ABOUT THIS TASK:
Please give back word for word the lines of the material below between the line containing "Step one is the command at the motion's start" and the line containing "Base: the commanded", inclusive.

Start of SUPPLIED DATA

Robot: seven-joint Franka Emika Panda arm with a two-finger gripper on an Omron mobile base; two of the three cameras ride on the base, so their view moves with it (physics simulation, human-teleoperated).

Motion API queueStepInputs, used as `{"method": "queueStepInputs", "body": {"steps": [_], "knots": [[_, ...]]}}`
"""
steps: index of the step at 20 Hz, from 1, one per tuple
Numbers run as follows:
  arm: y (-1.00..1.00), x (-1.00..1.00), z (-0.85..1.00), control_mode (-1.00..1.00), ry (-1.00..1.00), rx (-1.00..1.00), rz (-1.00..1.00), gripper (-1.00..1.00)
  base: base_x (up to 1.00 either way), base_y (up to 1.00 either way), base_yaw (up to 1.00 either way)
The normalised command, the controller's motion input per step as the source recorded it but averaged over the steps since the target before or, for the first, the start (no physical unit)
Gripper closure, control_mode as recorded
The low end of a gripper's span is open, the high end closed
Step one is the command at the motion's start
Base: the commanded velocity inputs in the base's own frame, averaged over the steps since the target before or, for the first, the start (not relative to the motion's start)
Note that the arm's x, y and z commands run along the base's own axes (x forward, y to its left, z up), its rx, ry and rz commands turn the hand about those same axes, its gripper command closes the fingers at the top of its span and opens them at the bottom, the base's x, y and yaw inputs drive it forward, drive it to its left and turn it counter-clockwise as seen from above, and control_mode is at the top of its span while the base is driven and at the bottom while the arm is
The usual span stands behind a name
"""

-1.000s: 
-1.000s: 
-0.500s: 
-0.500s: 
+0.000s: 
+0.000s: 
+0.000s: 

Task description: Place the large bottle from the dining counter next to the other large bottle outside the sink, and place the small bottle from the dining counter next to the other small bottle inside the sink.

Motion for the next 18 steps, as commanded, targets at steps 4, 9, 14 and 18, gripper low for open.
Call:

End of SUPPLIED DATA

WRITTEN REPLY:
Step one is the command at the motion's start
Base: the commanded velocity inputs in the base's own frame, averaged over the steps since the target before or, for the first, the start (not relative to the motion's start)

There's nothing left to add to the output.